◆ Your assignment
Please write out exactly the lines from the opening of the listing through the line that holds "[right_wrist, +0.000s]", including both, and nothing else; no pictures.

◆ Data segment

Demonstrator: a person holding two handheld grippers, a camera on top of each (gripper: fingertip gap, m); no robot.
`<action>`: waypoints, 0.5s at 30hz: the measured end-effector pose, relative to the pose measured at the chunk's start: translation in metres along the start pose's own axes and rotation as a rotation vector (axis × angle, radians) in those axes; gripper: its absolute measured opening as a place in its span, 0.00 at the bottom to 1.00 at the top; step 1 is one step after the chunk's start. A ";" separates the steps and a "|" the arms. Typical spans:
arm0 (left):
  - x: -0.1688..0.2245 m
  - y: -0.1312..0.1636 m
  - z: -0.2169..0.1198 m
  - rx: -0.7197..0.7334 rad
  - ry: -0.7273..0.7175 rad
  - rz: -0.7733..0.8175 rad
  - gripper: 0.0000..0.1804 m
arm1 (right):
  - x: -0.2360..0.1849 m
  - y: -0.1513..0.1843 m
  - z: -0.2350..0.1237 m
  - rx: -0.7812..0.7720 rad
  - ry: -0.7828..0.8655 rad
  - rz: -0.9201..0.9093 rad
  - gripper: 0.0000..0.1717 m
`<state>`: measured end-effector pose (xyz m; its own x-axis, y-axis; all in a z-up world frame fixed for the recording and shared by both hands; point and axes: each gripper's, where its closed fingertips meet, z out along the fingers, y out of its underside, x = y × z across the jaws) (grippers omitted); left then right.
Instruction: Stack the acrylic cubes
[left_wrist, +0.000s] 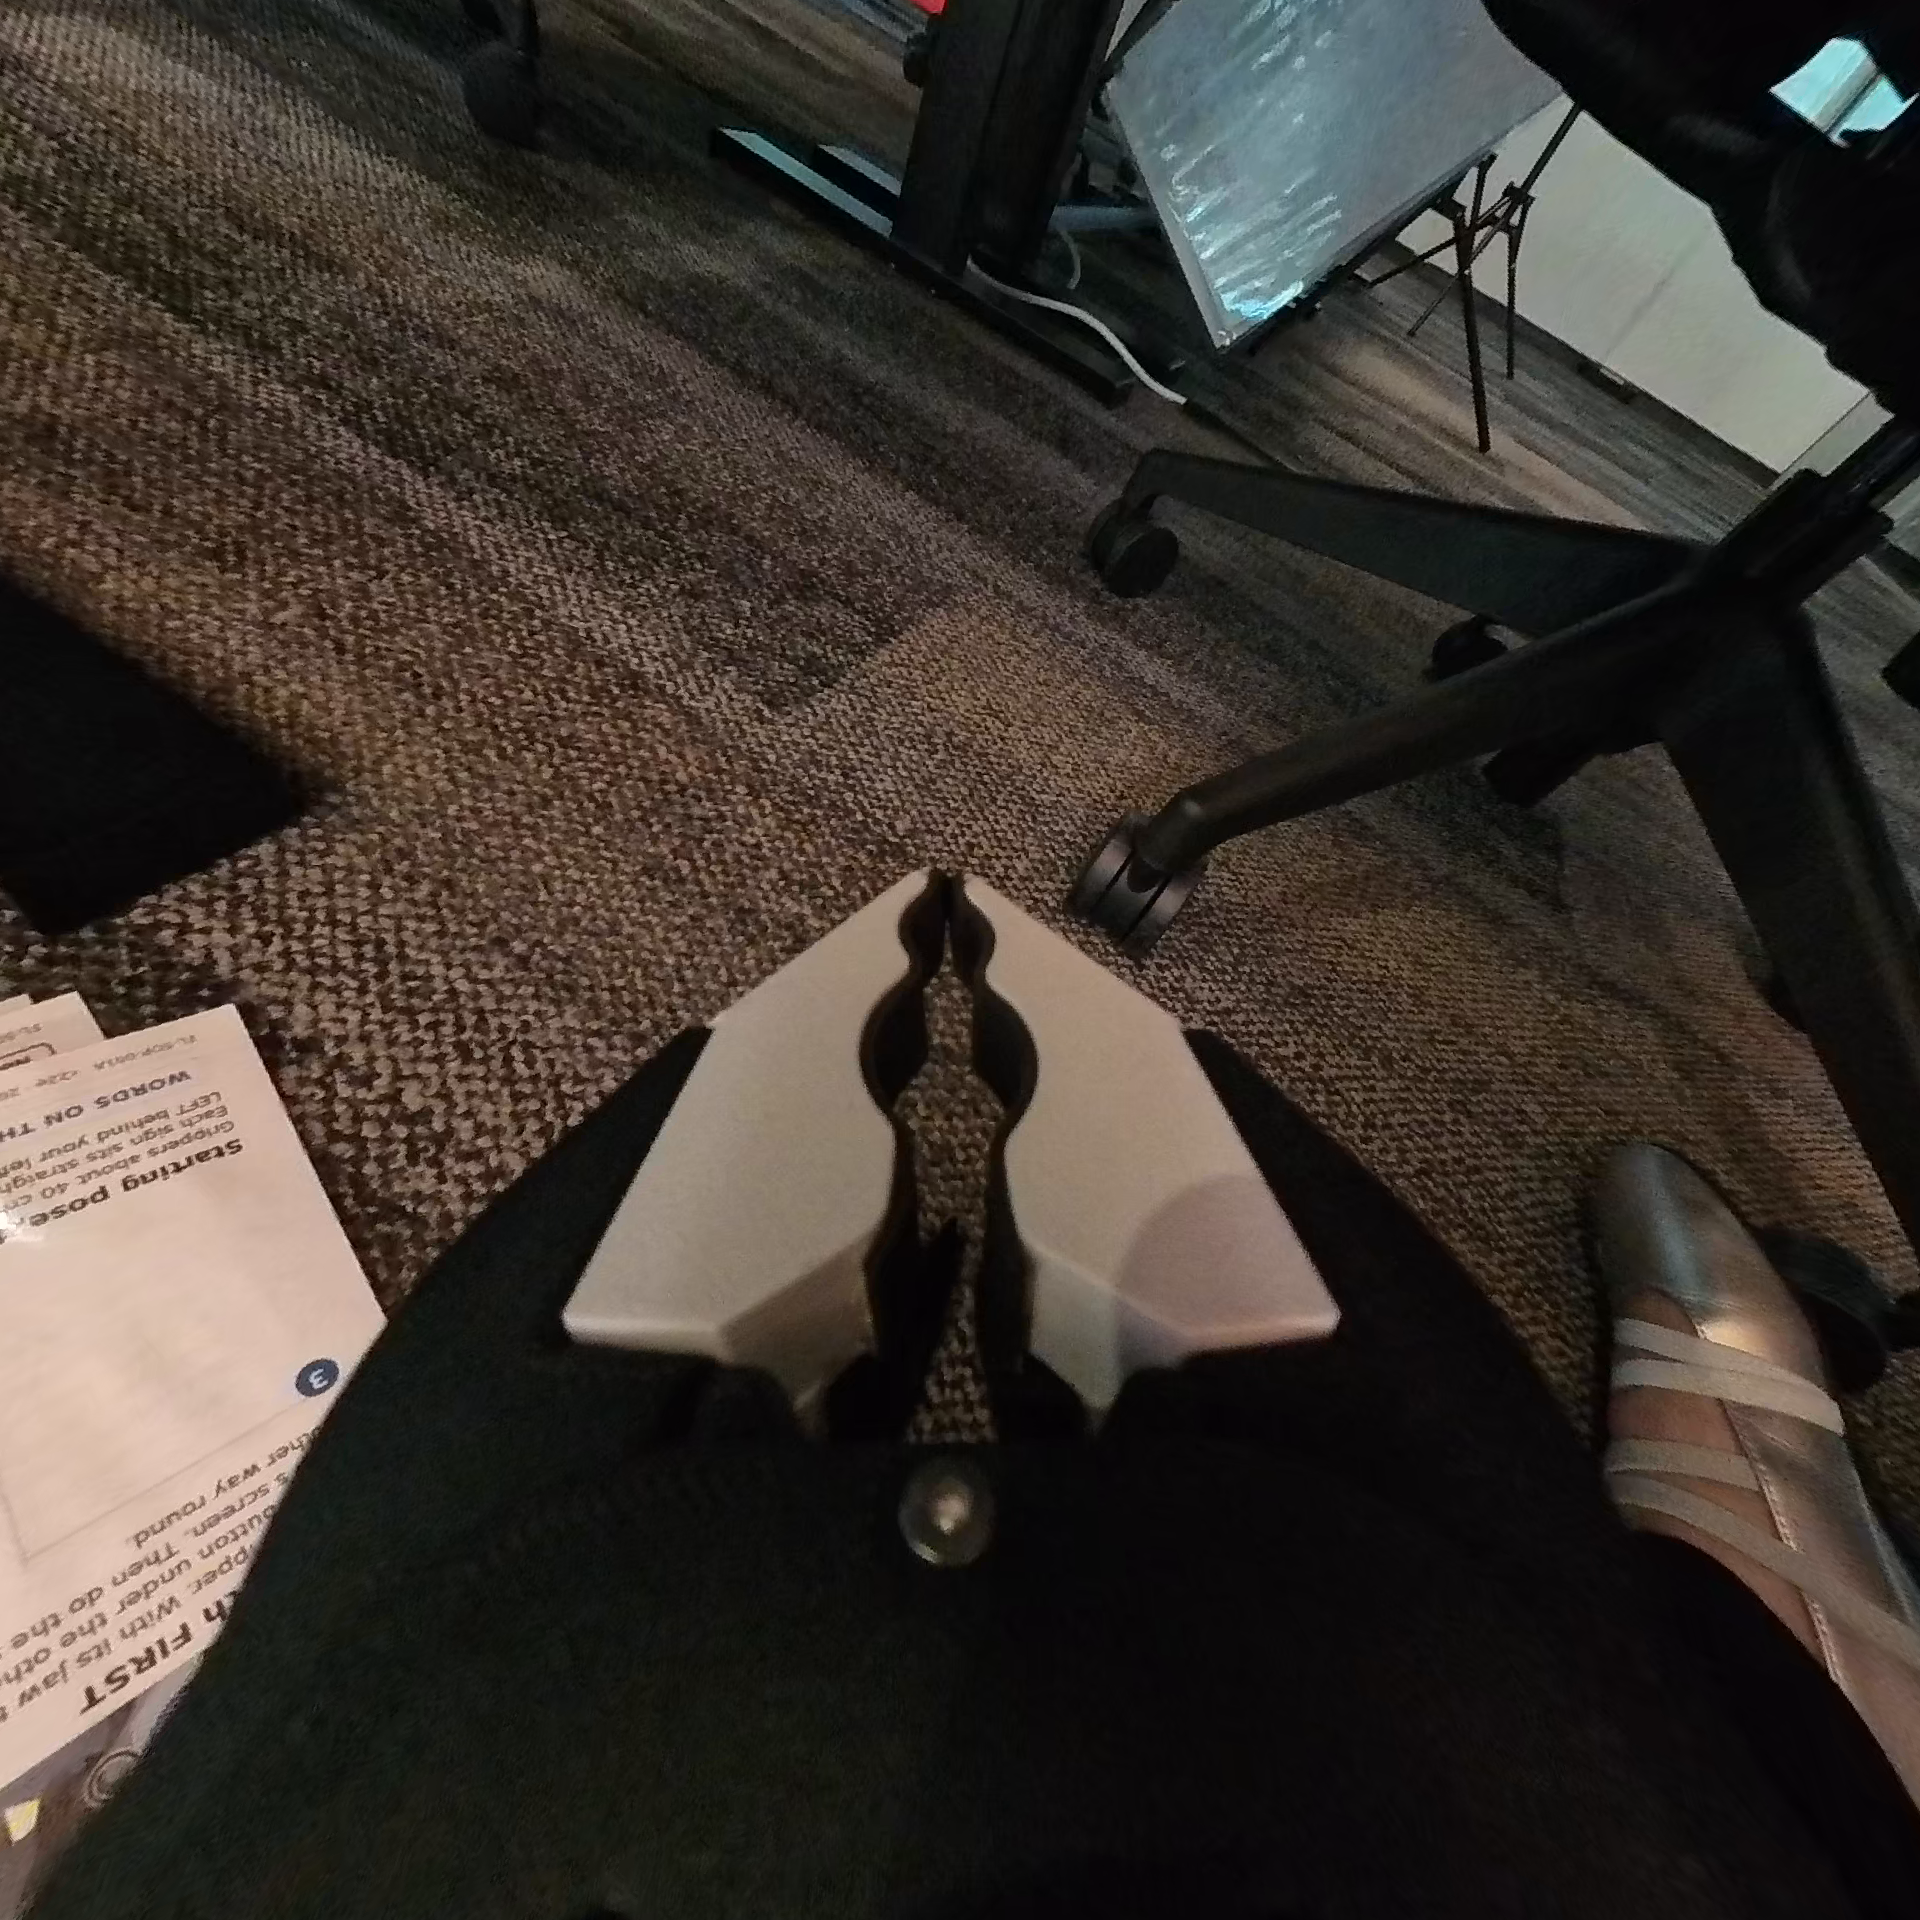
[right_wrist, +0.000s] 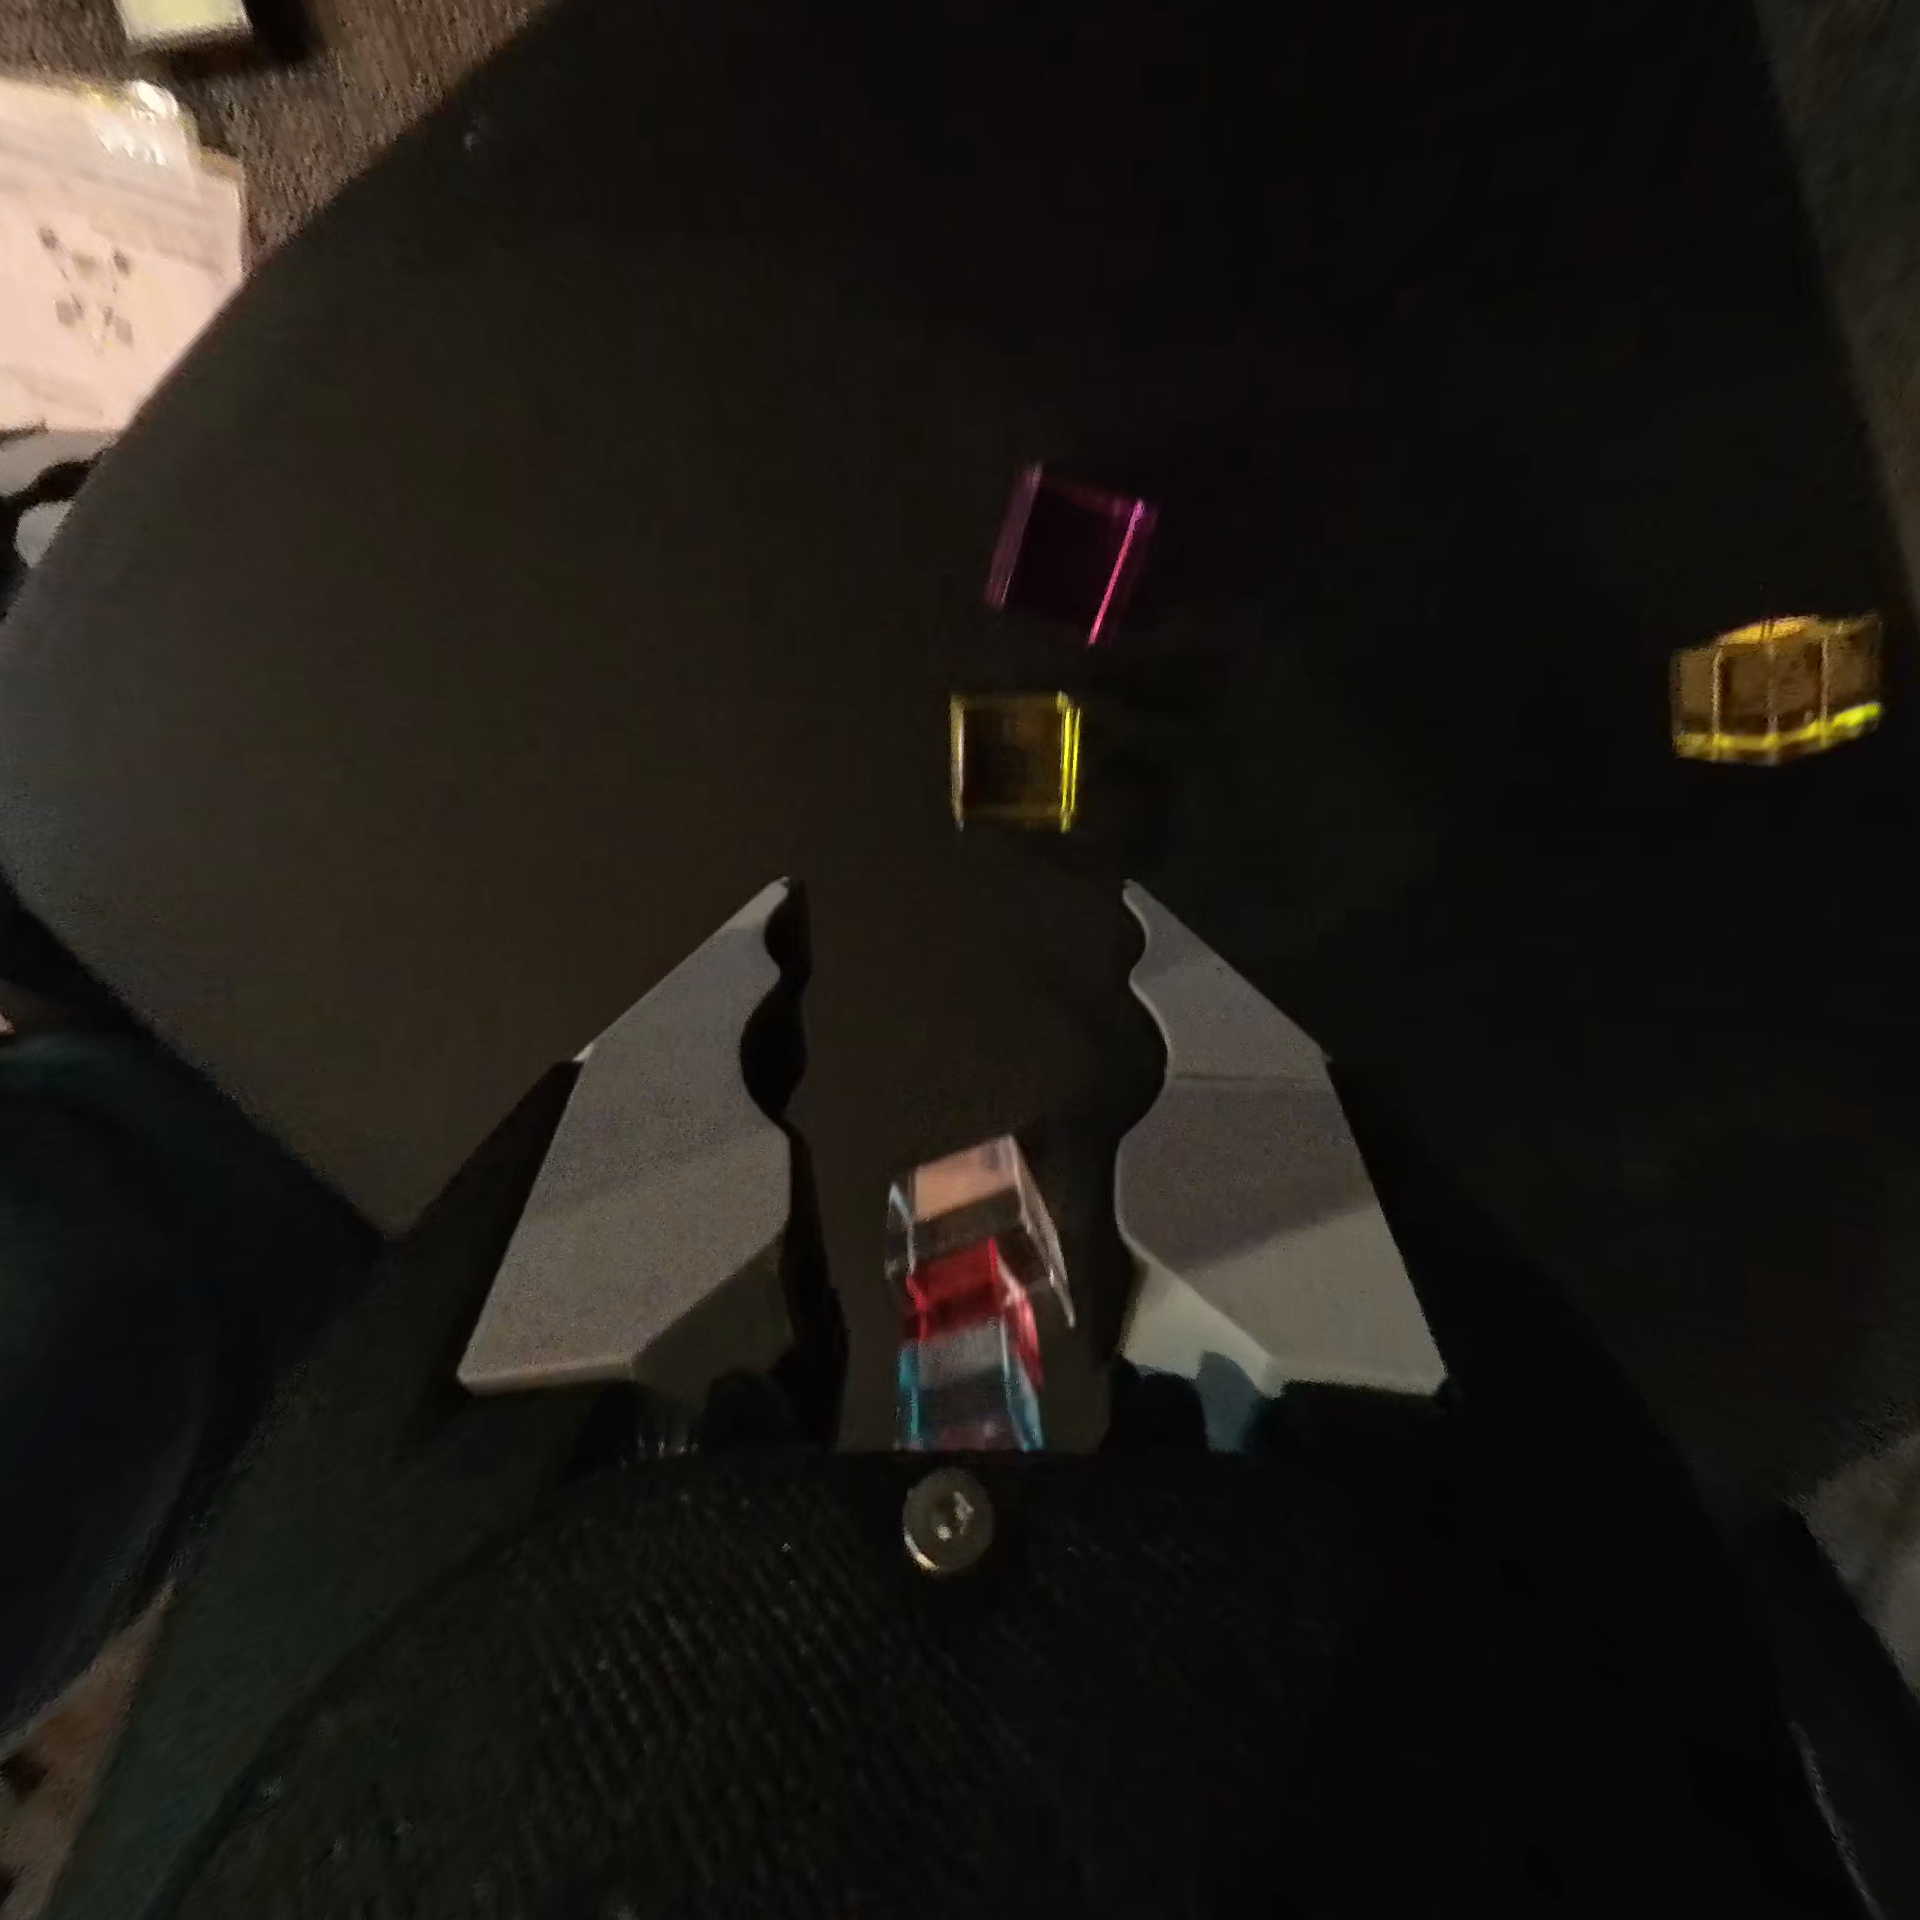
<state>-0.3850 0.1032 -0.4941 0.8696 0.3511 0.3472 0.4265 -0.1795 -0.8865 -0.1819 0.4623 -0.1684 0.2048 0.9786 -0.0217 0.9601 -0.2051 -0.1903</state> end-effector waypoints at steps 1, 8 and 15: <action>0.000 0.000 0.000 0.001 0.000 -0.002 0.00 | 0.003 -0.005 0.006 0.006 0.007 0.013 0.32; -0.002 -0.001 0.000 0.006 0.001 -0.017 0.00 | 0.022 -0.010 0.035 -0.040 0.087 0.022 0.27; -0.002 0.000 0.001 0.001 0.008 -0.022 0.00 | 0.013 -0.004 0.008 -0.033 0.114 -0.118 0.16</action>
<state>-0.3869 0.1035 -0.4952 0.8621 0.3473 0.3690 0.4451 -0.1710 -0.8790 -0.1848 0.4763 -0.1753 0.1087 0.9879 0.1109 0.9841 -0.0912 -0.1522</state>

◆ Answer area
Demonstrator: a person holding two handheld grippers, a camera on top of each (gripper: fingertip gap, m); no robot.
`<action>`: waypoints, 0.5s at 30hz: the measured end-effector pose, relative to the pose measured at the chunk's start: translation in metres along the start pose's own axes and rotation as a rotation vector (axis × angle, radians) in those axes; gripper: its absolute measured opening as a place in its span, 0.00 at the bottom to 1.00 at the top; step 1 is one step after the chunk's start. A ";" separates the steps and a "|" the arms. Typical spans:
arm0 (left):
  - x: -0.1688..0.2245 m
  - y: -0.1312..0.1636 m
  - z: -0.2169..0.1198 m
  - rx: -0.7197..0.7334 rad
  - ry: -0.7273..0.7175 rad
  - rz: -0.7733..0.8175 rad
  - gripper: 0.0000..0.1804 m
arm1 (right):
  - x: -0.2360..0.1849 m
  - y: -0.1513..0.1843 m
  - z: -0.2350..0.1237 m
  - rx: -0.7812..0.7720 rad
  - ry: -0.7828..0.8655 rad
  - rz: -0.9201..0.9093 rad
  - gripper: 0.0000..0.1717 m
`<state>`: measured end-effector pose (xyz m; its own x-axis, y-axis; all in a z-up world frame fixed for the recording and shared by both hands; point and axes: each gripper's, where its closed fingertips meet, z out along the fingers, y out of its underside, x = y × z across the jaws) (grippers omitted); left then right.
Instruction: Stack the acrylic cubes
[left_wrist, +0.000s] 
[right_wrist, +0.000s] 

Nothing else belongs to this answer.